● How to complete this task:
Give only the count of lines that contain "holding" in the material.

◇ ◇ ◇ ◇ ◇

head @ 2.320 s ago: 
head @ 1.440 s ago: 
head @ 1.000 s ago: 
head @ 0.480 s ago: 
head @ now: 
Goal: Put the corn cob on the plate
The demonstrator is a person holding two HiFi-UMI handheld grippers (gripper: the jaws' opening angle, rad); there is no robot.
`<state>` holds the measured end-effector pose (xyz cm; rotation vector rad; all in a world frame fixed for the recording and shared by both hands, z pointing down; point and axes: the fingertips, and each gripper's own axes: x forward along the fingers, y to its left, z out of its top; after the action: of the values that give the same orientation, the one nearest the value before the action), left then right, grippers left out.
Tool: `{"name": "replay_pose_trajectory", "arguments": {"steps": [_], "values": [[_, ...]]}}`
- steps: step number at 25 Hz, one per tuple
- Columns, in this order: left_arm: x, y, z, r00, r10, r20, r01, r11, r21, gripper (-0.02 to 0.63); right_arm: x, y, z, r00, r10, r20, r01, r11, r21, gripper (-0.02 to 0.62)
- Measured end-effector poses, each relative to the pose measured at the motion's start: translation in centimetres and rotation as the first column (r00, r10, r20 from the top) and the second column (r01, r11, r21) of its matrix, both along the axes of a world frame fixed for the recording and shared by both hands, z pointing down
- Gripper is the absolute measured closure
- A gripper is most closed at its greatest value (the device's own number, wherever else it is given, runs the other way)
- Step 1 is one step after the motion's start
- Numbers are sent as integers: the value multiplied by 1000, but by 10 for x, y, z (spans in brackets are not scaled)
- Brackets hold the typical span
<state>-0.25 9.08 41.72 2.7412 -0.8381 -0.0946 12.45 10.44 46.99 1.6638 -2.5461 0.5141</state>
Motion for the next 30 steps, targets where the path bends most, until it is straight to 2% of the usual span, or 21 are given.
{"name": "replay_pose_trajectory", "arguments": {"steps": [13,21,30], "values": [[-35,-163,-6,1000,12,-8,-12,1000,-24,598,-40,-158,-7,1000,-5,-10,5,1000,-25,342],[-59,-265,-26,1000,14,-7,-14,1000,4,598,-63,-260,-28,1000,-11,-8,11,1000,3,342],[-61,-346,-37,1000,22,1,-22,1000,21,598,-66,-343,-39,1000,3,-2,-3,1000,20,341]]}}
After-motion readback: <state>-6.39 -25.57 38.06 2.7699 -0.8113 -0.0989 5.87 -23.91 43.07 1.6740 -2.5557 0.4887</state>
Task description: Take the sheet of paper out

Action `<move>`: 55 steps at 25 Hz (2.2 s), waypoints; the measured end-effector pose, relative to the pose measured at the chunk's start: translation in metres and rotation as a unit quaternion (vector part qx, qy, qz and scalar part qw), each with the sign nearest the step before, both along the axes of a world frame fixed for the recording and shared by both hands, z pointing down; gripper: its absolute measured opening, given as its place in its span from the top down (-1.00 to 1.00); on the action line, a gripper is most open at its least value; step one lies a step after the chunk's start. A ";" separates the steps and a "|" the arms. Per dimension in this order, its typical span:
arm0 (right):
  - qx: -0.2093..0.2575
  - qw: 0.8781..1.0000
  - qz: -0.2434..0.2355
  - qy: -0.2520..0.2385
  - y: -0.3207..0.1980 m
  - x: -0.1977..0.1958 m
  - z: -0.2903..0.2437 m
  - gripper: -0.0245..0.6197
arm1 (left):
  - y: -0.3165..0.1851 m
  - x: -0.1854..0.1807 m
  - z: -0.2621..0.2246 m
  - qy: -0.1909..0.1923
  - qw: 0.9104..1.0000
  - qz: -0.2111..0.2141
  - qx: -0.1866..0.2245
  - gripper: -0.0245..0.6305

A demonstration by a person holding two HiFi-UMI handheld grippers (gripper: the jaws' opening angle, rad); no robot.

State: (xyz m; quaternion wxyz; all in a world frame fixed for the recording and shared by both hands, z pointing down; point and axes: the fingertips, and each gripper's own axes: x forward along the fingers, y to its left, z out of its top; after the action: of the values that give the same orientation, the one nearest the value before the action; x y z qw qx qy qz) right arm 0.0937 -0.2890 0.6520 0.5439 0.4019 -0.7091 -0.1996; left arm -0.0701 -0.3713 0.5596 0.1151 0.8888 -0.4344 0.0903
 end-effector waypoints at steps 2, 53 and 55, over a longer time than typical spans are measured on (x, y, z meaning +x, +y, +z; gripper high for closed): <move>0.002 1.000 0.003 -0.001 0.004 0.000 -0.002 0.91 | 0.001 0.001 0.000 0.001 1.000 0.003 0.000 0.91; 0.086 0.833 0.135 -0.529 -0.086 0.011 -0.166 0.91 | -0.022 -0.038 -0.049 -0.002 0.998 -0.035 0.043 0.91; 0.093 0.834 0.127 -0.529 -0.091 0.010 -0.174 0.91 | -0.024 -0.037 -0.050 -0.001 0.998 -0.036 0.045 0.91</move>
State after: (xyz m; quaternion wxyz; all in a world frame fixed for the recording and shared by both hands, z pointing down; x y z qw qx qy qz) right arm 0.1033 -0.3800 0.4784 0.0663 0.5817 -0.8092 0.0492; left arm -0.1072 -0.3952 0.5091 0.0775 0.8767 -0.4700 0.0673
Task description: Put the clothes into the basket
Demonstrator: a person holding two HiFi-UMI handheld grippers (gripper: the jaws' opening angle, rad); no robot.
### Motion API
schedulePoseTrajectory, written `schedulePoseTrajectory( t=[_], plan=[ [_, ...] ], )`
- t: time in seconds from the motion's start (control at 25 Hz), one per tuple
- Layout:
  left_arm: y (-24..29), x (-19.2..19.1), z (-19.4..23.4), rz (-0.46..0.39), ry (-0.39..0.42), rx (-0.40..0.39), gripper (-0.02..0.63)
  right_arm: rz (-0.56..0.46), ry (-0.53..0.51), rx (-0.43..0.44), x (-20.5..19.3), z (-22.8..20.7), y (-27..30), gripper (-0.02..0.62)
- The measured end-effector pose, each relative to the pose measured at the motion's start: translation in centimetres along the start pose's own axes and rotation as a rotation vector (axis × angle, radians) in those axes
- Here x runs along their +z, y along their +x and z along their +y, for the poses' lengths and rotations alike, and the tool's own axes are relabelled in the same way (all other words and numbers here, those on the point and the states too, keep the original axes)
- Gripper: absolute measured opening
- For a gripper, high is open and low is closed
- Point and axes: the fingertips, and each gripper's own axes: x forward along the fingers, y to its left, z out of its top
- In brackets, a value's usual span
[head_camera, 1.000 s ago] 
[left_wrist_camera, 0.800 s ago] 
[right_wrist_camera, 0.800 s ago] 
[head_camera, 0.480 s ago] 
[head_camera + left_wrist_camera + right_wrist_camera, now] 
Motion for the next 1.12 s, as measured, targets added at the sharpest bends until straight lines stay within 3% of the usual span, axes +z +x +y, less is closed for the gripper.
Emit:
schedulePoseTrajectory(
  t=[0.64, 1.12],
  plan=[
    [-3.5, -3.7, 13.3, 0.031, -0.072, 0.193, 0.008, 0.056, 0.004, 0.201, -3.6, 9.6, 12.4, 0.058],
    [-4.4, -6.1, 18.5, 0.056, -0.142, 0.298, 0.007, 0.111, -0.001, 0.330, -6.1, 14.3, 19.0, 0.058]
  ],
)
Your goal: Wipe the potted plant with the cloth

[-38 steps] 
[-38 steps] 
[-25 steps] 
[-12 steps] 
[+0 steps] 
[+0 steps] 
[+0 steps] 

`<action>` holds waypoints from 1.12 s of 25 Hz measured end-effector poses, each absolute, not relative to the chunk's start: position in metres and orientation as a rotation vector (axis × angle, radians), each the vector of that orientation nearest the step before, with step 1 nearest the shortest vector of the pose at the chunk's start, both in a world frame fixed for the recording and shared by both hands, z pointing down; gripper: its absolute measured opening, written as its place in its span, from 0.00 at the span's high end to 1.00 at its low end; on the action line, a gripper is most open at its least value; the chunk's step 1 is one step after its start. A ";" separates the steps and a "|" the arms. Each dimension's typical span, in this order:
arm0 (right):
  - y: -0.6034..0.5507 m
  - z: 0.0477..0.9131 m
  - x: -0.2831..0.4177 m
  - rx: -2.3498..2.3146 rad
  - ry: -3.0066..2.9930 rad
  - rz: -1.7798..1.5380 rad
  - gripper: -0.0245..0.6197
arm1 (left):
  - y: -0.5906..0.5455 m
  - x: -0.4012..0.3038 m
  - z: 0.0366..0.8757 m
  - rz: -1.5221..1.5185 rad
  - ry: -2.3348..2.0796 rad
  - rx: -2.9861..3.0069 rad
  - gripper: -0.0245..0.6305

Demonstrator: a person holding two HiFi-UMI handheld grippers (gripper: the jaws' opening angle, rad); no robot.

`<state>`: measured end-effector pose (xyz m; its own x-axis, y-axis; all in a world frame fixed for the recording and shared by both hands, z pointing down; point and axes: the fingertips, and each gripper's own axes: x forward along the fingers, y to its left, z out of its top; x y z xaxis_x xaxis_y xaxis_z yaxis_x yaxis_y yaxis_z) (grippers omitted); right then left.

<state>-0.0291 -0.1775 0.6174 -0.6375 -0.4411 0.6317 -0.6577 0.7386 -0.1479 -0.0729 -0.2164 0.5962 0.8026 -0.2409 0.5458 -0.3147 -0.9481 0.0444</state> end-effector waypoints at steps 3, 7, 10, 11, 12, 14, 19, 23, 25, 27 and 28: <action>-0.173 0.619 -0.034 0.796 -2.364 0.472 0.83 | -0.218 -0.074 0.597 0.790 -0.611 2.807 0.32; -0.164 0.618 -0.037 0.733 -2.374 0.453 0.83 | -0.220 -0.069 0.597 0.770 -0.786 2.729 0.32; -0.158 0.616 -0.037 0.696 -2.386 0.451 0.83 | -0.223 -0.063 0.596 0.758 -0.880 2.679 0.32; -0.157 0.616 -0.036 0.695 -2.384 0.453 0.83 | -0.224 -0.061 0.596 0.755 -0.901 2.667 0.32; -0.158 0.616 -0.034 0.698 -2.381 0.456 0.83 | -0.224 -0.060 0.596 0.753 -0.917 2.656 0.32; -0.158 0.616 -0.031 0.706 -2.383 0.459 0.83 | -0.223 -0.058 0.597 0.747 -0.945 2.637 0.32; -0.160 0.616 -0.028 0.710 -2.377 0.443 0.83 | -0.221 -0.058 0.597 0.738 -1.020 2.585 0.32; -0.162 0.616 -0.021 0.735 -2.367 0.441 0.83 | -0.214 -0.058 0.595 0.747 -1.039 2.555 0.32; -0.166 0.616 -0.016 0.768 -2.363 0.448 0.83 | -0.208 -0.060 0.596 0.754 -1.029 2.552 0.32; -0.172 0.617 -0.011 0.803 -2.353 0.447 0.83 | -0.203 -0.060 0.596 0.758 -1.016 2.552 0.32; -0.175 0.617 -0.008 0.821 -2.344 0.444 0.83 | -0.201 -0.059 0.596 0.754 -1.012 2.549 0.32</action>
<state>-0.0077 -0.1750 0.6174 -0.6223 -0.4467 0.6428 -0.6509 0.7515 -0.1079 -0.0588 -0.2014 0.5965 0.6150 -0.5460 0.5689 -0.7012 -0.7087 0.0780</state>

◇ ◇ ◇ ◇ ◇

● Answer space:
4